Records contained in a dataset
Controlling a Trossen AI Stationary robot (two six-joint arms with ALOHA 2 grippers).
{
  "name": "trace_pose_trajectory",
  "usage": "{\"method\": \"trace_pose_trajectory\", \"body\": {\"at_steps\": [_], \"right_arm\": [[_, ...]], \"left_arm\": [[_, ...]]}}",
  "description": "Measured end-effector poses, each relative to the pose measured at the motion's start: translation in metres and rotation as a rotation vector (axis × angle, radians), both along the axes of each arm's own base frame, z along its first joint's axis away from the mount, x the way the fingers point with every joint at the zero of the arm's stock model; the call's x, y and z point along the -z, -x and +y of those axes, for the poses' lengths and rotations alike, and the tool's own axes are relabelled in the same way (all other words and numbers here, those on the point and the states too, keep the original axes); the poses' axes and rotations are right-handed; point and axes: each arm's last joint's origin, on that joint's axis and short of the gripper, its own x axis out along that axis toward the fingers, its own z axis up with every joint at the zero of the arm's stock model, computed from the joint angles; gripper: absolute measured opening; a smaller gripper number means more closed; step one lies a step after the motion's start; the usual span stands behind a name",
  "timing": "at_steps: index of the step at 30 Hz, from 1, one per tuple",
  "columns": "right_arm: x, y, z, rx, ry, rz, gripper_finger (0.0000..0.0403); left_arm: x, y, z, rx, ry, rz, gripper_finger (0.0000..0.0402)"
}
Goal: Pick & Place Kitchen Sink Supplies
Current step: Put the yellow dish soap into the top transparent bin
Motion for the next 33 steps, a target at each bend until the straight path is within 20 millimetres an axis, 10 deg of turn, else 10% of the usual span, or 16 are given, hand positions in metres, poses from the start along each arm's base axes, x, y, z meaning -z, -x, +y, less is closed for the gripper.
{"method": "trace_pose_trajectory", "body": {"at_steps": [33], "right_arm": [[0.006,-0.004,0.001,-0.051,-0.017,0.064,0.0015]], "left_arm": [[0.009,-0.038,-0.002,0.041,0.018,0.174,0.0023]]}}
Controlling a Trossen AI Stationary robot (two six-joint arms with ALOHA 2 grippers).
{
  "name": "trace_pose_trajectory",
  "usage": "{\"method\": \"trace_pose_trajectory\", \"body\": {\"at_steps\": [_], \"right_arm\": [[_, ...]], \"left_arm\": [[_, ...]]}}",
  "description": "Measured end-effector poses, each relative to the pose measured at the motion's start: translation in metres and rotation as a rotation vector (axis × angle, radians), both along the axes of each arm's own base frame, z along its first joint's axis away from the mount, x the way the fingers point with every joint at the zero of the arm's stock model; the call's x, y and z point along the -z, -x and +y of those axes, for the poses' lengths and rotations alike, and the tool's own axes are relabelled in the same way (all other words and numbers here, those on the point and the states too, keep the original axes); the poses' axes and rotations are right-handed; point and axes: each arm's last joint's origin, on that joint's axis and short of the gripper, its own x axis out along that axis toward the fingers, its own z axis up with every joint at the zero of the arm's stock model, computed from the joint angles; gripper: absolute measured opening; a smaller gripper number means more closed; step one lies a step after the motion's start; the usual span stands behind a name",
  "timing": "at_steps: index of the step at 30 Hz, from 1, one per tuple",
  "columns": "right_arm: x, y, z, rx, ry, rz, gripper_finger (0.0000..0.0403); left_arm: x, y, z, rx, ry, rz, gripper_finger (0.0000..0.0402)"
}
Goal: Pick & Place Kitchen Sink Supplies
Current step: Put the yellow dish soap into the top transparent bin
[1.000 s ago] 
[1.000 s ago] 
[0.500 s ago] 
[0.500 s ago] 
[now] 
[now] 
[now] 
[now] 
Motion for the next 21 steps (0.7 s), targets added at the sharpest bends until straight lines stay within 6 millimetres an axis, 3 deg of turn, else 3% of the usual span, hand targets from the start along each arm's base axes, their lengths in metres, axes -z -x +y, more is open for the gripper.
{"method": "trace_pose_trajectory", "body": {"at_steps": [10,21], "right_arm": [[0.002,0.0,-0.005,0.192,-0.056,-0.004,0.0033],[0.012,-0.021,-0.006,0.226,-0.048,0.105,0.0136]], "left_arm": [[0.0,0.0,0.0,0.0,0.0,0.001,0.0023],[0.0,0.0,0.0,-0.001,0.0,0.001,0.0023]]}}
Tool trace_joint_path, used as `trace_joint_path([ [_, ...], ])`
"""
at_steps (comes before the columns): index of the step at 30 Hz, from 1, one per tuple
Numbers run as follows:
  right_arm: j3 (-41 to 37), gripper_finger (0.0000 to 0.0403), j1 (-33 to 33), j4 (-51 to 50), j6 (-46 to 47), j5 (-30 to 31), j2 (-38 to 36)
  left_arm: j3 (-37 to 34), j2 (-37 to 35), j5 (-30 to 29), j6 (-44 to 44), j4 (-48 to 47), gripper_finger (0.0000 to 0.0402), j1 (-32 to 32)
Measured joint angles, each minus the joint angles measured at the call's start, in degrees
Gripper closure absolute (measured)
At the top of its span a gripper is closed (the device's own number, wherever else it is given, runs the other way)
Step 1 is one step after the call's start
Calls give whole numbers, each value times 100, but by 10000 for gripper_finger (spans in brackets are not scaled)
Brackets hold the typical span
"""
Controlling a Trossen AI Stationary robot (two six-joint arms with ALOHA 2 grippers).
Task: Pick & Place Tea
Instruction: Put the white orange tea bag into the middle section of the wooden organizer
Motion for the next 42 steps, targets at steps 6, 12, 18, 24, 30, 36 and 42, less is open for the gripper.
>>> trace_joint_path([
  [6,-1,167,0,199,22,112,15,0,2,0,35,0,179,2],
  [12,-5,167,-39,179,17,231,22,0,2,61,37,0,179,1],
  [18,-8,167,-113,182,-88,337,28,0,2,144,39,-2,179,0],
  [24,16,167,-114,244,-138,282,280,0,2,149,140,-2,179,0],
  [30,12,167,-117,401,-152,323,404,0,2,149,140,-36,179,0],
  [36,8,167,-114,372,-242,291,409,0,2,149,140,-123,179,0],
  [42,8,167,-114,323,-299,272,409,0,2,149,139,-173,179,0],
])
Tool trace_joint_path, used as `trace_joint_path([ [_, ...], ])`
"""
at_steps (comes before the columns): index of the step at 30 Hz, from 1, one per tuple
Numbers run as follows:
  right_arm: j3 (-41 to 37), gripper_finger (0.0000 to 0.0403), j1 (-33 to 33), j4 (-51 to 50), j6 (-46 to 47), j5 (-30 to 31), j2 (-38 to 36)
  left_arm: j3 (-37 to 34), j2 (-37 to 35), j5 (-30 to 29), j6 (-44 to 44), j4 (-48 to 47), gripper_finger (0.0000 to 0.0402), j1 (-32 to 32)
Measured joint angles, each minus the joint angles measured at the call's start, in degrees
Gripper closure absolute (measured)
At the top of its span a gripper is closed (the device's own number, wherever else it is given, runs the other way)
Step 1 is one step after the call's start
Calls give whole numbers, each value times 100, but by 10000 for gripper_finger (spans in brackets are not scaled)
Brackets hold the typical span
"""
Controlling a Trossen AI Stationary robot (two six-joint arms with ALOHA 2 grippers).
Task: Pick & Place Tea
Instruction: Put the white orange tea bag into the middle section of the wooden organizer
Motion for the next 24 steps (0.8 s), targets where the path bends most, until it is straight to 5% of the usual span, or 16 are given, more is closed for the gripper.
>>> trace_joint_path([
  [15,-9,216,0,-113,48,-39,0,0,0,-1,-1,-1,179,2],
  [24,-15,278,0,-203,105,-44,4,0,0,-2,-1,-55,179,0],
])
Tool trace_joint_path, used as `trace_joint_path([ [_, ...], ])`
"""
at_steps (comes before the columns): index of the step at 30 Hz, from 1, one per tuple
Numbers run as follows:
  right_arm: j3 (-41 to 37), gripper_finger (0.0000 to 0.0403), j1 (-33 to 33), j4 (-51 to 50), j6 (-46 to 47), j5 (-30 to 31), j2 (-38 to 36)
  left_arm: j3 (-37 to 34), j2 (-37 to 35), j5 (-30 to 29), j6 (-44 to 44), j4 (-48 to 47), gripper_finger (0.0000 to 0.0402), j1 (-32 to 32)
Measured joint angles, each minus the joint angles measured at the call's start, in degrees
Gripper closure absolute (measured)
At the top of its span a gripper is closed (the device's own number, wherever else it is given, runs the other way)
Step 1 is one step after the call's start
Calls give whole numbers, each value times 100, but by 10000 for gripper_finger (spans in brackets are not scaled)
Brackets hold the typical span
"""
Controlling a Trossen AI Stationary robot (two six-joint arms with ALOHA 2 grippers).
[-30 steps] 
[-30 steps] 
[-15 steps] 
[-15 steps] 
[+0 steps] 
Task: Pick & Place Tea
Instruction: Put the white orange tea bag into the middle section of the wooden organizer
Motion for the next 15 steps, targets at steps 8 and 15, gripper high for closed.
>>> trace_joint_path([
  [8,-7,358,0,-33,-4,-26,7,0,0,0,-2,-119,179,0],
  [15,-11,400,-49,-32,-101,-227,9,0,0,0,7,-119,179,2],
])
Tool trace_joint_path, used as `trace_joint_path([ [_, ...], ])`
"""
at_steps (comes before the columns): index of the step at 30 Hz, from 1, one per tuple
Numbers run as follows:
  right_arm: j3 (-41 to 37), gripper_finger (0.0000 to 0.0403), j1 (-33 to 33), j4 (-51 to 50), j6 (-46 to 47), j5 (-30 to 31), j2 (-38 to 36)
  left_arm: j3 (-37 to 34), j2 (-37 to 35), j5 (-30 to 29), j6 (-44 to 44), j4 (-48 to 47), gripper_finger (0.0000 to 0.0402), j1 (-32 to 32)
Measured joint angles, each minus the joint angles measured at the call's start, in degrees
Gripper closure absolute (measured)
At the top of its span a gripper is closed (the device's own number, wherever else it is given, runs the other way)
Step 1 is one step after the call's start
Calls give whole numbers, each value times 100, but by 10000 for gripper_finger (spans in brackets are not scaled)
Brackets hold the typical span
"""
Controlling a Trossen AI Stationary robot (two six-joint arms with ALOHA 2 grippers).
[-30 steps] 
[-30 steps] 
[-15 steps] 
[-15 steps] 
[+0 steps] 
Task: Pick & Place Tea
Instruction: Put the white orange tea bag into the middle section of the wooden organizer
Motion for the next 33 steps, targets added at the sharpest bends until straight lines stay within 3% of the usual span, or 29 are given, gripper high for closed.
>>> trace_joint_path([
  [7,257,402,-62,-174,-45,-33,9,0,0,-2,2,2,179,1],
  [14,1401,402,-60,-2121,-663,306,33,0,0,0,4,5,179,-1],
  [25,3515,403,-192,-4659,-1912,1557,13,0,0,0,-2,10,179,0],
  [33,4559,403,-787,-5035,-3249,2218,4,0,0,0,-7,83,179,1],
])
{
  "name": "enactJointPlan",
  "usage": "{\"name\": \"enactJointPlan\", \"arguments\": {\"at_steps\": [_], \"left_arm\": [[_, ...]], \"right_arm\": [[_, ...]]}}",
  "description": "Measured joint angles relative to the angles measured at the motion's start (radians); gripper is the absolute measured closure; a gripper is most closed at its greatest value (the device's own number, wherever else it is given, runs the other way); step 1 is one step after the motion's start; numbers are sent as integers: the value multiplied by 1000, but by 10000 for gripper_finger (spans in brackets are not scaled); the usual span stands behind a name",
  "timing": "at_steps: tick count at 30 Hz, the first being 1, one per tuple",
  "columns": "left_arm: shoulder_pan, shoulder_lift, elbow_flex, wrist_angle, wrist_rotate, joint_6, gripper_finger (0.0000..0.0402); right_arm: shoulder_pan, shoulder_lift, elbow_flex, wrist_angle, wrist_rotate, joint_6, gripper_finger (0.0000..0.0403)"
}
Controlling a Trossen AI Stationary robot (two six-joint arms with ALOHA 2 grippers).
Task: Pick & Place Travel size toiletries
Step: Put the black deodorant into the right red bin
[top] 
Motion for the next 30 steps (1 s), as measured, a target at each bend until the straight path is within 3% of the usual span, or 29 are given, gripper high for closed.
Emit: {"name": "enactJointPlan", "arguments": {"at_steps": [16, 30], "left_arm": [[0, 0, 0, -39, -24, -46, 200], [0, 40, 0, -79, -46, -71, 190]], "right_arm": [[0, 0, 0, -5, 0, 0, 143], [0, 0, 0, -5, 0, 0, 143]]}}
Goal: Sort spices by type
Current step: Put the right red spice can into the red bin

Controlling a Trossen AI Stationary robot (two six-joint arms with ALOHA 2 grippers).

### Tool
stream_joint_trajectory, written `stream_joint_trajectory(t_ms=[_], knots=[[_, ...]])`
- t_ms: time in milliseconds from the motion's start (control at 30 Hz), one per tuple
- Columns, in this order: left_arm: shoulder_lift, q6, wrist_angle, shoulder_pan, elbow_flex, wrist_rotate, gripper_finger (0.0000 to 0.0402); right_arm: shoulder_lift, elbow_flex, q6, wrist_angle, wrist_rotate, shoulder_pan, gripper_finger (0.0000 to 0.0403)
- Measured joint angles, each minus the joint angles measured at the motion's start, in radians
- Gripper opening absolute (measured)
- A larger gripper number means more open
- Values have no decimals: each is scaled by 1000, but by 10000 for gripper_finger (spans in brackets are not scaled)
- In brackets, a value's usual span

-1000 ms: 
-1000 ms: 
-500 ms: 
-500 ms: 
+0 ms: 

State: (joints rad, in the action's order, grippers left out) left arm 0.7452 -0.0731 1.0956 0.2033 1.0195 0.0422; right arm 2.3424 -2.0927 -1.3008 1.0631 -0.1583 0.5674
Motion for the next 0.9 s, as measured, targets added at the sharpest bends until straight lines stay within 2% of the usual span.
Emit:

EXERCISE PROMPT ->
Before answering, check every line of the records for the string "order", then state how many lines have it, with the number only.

SOLVED EXERCISE ->
2